» **DATA TO EXAMINE**:
* * *

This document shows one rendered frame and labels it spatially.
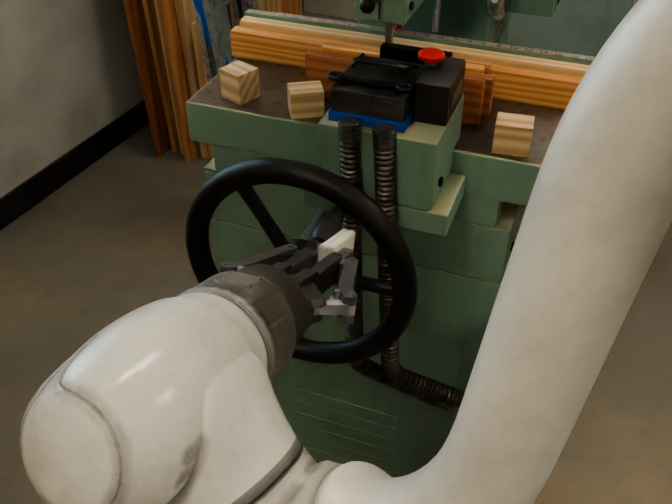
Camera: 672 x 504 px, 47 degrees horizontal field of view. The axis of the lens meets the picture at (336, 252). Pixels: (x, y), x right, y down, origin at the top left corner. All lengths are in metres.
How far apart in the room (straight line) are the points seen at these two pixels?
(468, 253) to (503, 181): 0.12
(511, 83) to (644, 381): 1.10
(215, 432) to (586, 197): 0.24
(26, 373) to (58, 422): 1.61
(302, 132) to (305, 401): 0.52
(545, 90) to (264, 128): 0.37
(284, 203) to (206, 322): 0.62
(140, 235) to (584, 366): 2.08
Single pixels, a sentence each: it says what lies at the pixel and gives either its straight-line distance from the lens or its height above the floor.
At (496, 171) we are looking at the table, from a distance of 0.96.
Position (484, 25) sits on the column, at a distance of 1.26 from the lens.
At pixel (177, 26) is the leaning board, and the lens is 2.55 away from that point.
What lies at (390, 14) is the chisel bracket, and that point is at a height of 1.01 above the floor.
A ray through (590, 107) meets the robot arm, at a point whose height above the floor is 1.24.
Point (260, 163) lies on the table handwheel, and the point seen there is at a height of 0.95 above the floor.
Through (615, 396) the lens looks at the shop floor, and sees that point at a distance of 1.96.
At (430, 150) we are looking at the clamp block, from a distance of 0.86.
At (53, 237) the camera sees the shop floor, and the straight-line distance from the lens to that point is 2.45.
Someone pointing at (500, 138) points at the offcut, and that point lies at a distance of 0.95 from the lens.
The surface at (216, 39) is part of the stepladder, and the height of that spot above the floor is 0.65.
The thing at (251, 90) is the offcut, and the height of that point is 0.91.
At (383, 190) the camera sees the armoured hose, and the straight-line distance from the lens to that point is 0.88.
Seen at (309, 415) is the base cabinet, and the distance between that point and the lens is 1.37.
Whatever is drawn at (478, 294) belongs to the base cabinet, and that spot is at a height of 0.69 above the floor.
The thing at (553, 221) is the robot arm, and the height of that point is 1.19.
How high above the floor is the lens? 1.38
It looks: 38 degrees down
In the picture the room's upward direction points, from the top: straight up
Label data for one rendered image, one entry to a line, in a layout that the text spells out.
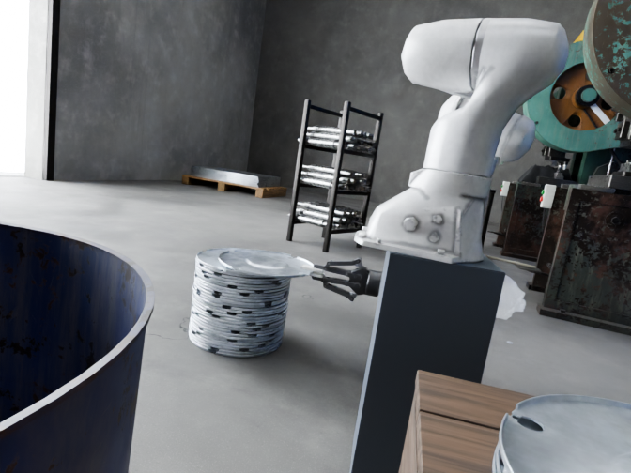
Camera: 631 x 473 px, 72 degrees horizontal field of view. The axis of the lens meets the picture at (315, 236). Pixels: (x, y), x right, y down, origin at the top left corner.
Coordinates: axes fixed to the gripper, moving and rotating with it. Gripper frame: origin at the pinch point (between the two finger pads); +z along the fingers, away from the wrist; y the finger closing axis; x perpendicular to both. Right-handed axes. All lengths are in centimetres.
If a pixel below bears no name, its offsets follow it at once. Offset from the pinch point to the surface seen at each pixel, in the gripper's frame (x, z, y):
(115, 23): -319, 313, 144
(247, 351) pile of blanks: 10.4, 13.5, -24.4
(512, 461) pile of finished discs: 91, -34, 12
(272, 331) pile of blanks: 6.2, 7.9, -18.7
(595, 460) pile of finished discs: 88, -41, 12
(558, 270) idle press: -103, -100, -3
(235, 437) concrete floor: 46, 2, -26
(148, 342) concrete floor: 17, 41, -26
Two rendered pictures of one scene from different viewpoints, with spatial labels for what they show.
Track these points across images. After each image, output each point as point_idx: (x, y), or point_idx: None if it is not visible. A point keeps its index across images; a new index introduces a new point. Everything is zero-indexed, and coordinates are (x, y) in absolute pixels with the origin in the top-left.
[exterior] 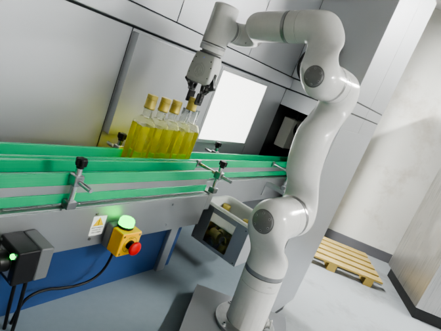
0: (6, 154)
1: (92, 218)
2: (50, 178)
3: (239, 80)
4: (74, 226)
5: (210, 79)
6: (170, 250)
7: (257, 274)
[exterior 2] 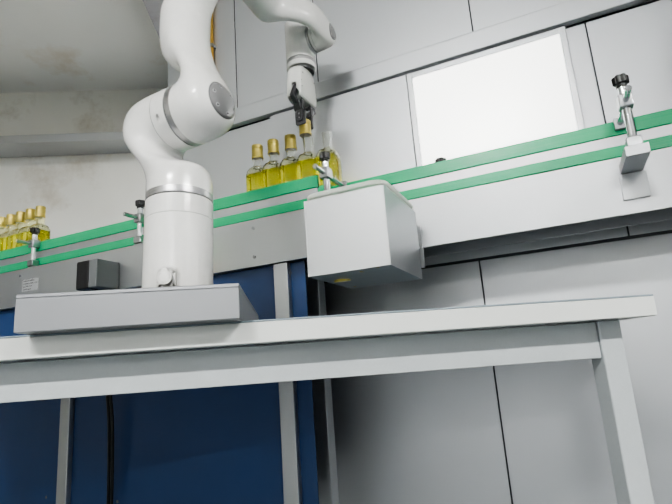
0: None
1: None
2: (128, 224)
3: (461, 69)
4: None
5: (288, 90)
6: (288, 301)
7: None
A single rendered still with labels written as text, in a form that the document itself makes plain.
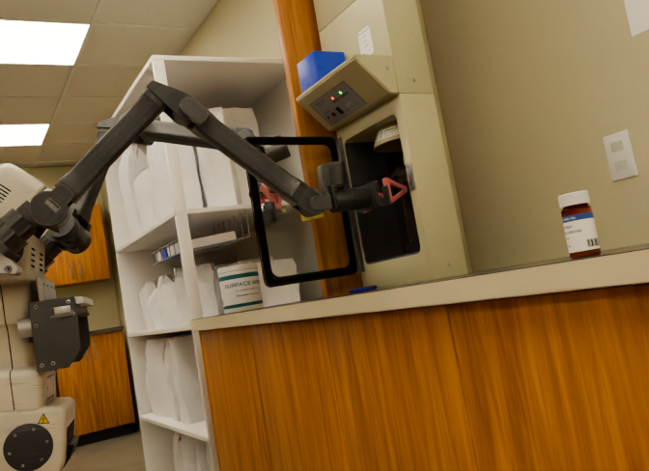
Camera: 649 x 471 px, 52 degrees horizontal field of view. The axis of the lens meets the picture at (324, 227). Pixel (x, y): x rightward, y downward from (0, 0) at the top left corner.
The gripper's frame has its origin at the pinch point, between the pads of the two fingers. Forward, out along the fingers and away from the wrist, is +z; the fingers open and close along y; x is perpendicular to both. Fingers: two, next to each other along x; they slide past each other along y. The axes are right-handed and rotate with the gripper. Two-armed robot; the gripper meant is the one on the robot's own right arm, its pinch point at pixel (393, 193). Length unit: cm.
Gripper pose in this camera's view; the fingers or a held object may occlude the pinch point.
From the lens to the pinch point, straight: 178.4
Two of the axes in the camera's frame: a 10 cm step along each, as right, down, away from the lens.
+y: -4.7, 1.8, 8.6
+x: 2.0, 9.8, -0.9
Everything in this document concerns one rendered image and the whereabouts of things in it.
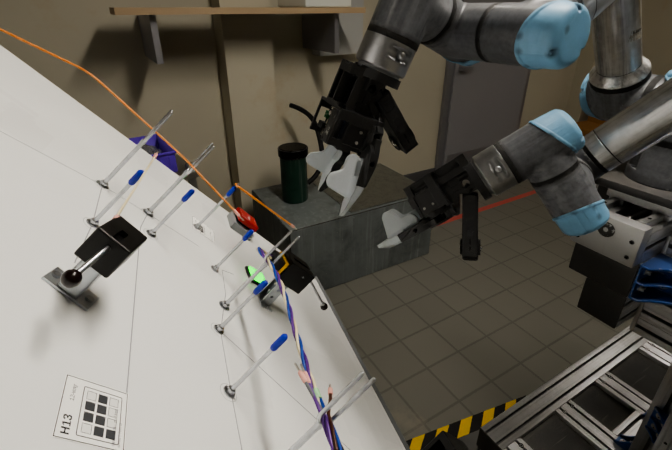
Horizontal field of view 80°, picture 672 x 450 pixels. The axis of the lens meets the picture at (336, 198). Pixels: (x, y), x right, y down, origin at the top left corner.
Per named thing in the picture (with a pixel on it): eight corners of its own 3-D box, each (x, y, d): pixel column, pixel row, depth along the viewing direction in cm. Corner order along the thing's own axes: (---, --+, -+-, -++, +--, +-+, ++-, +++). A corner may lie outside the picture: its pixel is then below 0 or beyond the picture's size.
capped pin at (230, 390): (222, 394, 41) (281, 335, 40) (223, 383, 42) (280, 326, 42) (234, 401, 41) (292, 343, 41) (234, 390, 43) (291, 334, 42)
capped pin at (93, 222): (97, 222, 47) (147, 170, 47) (98, 230, 46) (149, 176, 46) (85, 217, 46) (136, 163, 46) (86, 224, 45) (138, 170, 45)
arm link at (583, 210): (609, 198, 68) (576, 144, 67) (617, 228, 59) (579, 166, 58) (562, 216, 73) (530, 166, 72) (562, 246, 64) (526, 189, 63)
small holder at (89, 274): (-7, 309, 29) (61, 237, 28) (62, 264, 37) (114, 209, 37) (49, 347, 30) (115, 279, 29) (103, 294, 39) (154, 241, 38)
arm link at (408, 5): (470, -25, 52) (428, -59, 47) (431, 58, 55) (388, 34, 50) (430, -28, 58) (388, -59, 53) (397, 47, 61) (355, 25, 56)
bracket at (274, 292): (271, 312, 66) (292, 291, 66) (261, 306, 65) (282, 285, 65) (264, 294, 70) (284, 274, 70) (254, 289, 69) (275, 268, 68)
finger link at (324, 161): (291, 172, 67) (318, 130, 62) (322, 180, 70) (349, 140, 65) (295, 185, 65) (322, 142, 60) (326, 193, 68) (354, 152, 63)
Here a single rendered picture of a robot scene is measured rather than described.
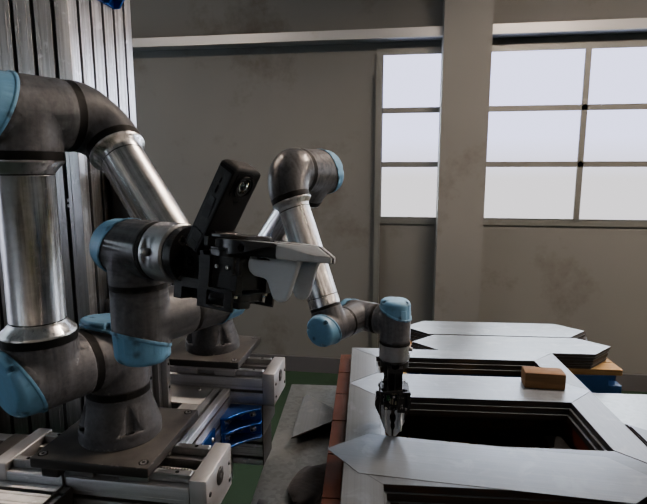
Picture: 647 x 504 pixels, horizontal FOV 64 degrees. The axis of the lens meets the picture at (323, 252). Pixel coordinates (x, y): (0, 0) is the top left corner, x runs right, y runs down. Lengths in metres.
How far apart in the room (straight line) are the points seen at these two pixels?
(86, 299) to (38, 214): 0.36
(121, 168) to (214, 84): 3.18
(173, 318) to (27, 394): 0.29
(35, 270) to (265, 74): 3.19
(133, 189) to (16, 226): 0.18
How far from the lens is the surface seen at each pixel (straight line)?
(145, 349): 0.72
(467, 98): 3.62
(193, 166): 4.08
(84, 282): 1.22
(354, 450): 1.35
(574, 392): 1.82
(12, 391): 0.95
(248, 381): 1.47
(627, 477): 1.42
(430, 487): 1.25
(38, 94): 0.91
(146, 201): 0.87
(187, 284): 0.63
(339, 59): 3.87
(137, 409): 1.06
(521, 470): 1.35
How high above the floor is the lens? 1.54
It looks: 9 degrees down
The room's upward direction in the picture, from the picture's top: straight up
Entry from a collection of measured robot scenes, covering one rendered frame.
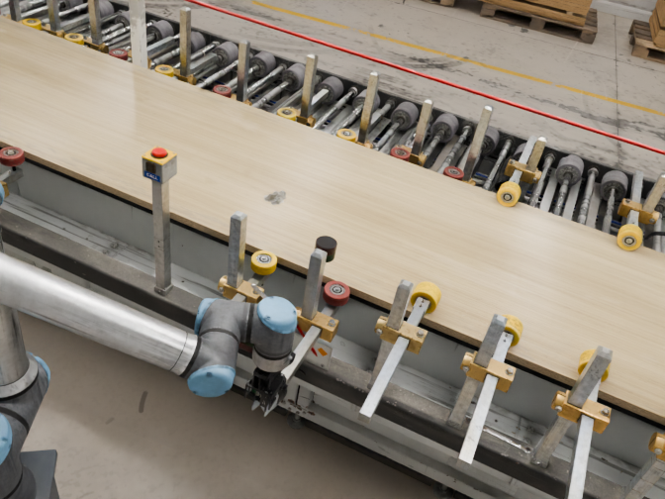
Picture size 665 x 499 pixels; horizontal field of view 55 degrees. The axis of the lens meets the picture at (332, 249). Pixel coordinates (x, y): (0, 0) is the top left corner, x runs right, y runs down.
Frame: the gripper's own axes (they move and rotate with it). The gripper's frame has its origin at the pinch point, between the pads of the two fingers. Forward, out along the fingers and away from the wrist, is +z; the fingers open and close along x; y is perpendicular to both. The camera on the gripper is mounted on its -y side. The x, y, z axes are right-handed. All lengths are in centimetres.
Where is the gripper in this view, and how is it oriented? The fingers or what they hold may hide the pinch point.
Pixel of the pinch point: (267, 406)
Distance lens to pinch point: 172.3
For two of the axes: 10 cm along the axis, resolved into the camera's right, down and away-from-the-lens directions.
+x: 9.0, 3.7, -2.4
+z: -1.6, 7.8, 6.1
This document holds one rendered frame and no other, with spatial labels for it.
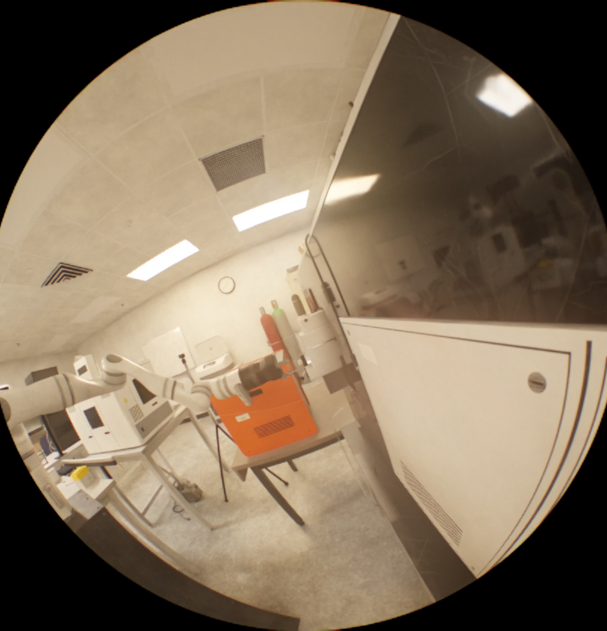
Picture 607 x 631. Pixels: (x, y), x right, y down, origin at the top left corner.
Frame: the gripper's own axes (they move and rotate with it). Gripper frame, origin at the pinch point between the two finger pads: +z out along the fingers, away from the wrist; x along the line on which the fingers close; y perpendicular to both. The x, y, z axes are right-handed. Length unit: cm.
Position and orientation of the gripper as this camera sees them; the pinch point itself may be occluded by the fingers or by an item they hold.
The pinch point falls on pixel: (299, 362)
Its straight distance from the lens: 63.0
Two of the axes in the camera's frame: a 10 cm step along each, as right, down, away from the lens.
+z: 9.1, -4.0, 0.8
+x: 3.0, 7.9, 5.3
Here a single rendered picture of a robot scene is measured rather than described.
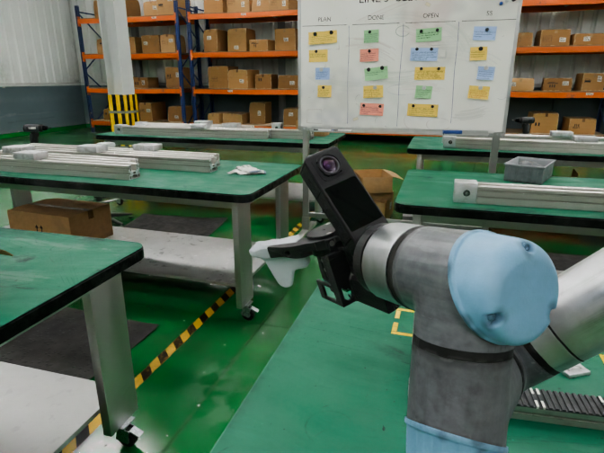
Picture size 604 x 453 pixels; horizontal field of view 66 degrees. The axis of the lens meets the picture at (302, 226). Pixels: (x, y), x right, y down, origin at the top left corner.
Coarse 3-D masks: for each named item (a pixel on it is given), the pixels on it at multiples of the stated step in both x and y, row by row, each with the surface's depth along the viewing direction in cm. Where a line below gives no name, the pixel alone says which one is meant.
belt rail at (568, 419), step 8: (520, 408) 78; (528, 408) 78; (512, 416) 79; (520, 416) 79; (528, 416) 79; (536, 416) 78; (544, 416) 78; (552, 416) 78; (560, 416) 78; (568, 416) 77; (576, 416) 77; (584, 416) 77; (592, 416) 76; (560, 424) 78; (568, 424) 78; (576, 424) 77; (584, 424) 77; (592, 424) 77; (600, 424) 76
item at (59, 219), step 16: (368, 176) 471; (384, 176) 462; (576, 176) 385; (384, 192) 431; (16, 208) 329; (32, 208) 330; (48, 208) 330; (64, 208) 330; (80, 208) 330; (96, 208) 329; (384, 208) 431; (16, 224) 326; (32, 224) 320; (48, 224) 315; (64, 224) 310; (80, 224) 317; (96, 224) 331
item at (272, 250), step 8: (304, 240) 52; (312, 240) 51; (272, 248) 53; (280, 248) 52; (288, 248) 51; (296, 248) 51; (304, 248) 50; (312, 248) 50; (272, 256) 54; (280, 256) 54; (288, 256) 52; (296, 256) 51; (304, 256) 51
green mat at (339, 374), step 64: (320, 320) 112; (384, 320) 112; (256, 384) 88; (320, 384) 88; (384, 384) 88; (576, 384) 88; (256, 448) 73; (320, 448) 73; (384, 448) 73; (512, 448) 73; (576, 448) 73
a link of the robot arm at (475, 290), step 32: (416, 256) 36; (448, 256) 33; (480, 256) 31; (512, 256) 30; (544, 256) 31; (416, 288) 36; (448, 288) 33; (480, 288) 30; (512, 288) 30; (544, 288) 32; (416, 320) 36; (448, 320) 33; (480, 320) 31; (512, 320) 30; (544, 320) 32; (480, 352) 32
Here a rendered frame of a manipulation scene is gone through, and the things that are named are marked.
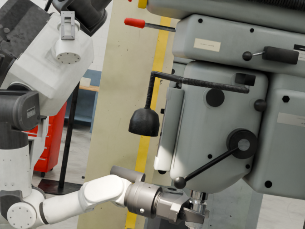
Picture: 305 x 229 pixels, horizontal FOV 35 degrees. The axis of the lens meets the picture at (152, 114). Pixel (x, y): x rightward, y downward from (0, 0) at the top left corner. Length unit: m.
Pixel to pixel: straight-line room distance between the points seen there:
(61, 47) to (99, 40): 8.91
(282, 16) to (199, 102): 0.27
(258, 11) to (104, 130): 1.97
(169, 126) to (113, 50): 1.76
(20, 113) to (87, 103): 9.00
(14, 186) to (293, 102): 0.75
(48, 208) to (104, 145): 1.64
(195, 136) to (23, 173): 0.49
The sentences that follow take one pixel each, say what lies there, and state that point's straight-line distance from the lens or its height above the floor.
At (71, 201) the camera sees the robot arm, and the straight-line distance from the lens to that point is 1.35.
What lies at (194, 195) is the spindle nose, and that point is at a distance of 1.25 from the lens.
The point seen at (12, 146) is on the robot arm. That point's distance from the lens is 1.31.
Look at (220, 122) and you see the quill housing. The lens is 1.14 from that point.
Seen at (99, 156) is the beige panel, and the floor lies 0.97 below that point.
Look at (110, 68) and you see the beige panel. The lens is 2.92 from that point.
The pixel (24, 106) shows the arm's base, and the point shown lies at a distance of 1.28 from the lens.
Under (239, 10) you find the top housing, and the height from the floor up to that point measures 1.75.
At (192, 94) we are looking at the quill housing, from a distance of 1.14.
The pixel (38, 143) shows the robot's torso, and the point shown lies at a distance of 1.72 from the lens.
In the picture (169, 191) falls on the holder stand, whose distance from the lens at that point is 1.82.
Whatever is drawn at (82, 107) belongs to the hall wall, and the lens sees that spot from 10.27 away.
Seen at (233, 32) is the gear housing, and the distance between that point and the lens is 1.11.
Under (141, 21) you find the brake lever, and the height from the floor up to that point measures 1.71.
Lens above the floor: 1.61
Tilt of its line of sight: 6 degrees down
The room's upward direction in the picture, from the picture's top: 10 degrees clockwise
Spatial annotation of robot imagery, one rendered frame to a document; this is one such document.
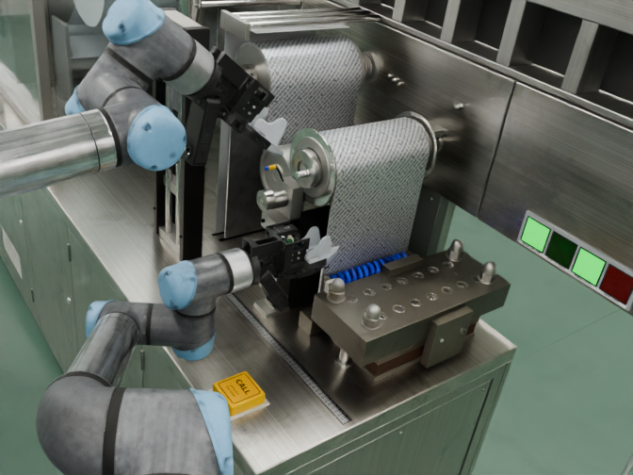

* * *

» **WHAT THE TASK ASKS**: In the listing above, find the line with "capped pin at (93, 222): (97, 222, 47)" and the line with "small holder at", then reproduce both and every line between them exactly.

» **RESPONSE TO THE TASK**:
capped pin at (93, 222): (97, 222, 47) (147, 170, 47) (98, 230, 46) (149, 176, 46) (85, 217, 46) (136, 163, 46) (86, 224, 45) (138, 170, 45)
arm link at (583, 210): (609, 198, 68) (576, 144, 67) (617, 228, 59) (579, 166, 58) (562, 216, 73) (530, 166, 72) (562, 246, 64) (526, 189, 63)
small holder at (89, 274): (-7, 309, 29) (61, 237, 28) (62, 264, 37) (114, 209, 37) (49, 347, 30) (115, 279, 29) (103, 294, 39) (154, 241, 38)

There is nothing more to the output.